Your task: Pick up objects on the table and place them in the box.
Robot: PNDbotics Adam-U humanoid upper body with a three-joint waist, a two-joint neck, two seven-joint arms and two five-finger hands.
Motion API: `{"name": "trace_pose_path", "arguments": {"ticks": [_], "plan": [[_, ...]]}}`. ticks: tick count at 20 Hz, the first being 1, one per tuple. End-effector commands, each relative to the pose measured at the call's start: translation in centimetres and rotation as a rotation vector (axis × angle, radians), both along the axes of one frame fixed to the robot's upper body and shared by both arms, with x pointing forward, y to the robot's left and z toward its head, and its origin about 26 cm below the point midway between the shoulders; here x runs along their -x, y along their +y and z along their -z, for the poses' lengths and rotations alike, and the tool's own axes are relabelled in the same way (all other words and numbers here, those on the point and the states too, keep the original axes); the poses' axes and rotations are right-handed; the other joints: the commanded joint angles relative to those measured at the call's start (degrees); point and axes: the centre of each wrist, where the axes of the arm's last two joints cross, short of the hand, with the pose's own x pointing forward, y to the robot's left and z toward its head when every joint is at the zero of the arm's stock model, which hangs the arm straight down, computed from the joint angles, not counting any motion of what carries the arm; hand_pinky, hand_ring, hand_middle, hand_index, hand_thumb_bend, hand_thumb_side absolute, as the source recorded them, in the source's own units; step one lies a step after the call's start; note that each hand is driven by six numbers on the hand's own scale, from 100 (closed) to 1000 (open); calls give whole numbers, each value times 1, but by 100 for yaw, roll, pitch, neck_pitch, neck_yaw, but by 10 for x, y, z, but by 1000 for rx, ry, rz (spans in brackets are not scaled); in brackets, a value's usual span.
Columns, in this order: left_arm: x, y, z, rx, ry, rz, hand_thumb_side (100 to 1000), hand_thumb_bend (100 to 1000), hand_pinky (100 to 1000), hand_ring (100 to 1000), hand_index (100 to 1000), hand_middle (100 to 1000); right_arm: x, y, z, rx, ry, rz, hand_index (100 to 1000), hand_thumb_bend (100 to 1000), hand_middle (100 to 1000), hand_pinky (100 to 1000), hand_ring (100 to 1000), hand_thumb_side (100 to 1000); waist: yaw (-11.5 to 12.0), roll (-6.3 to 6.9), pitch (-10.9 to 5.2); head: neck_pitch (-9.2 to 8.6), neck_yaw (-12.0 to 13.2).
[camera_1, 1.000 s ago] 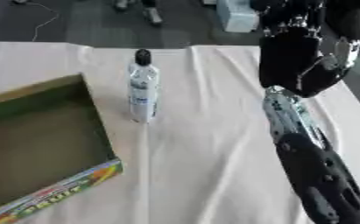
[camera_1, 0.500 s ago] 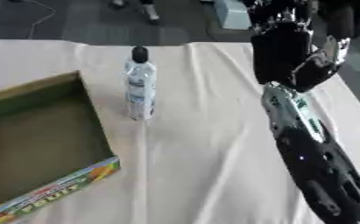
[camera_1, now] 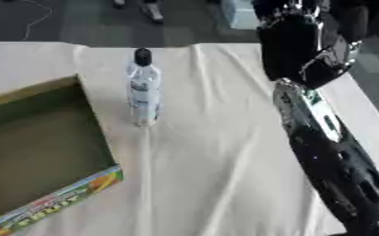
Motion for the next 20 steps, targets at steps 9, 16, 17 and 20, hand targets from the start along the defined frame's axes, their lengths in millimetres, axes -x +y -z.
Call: {"name": "trace_pose_path", "arguments": {"ticks": [9,16,17,20], "plan": [[2,-1,-5,-23,-17,2,1000,159,764,837,787,841,-10,13,-12,288,-103,-45,966,616,928,936,868,764,43,30,-56,-3,-151],[2,-2,-6,-21,-16,8,1000,159,764,836,787,840,-24,18,-7,397,-120,-82,980,653,937,953,882,759,81,32,-75,-3,-280],[2,-2,-6,-20,-17,9,1000,159,764,837,787,840,-26,19,-6,409,-119,-86,977,648,937,951,881,761,85,32,-77,-3,-288],[2,-2,-7,-19,-18,12,1000,159,764,836,787,840,-30,22,-3,426,-110,-98,977,666,934,956,882,748,98,34,-81,-3,-316]]}}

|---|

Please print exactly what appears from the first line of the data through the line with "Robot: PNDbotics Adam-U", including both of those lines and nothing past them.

### [Answer to the exercise]
Your task: Pick up objects on the table and place them in the box.
Robot: PNDbotics Adam-U humanoid upper body with a three-joint waist, a two-joint neck, two seven-joint arms and two five-finger hands.

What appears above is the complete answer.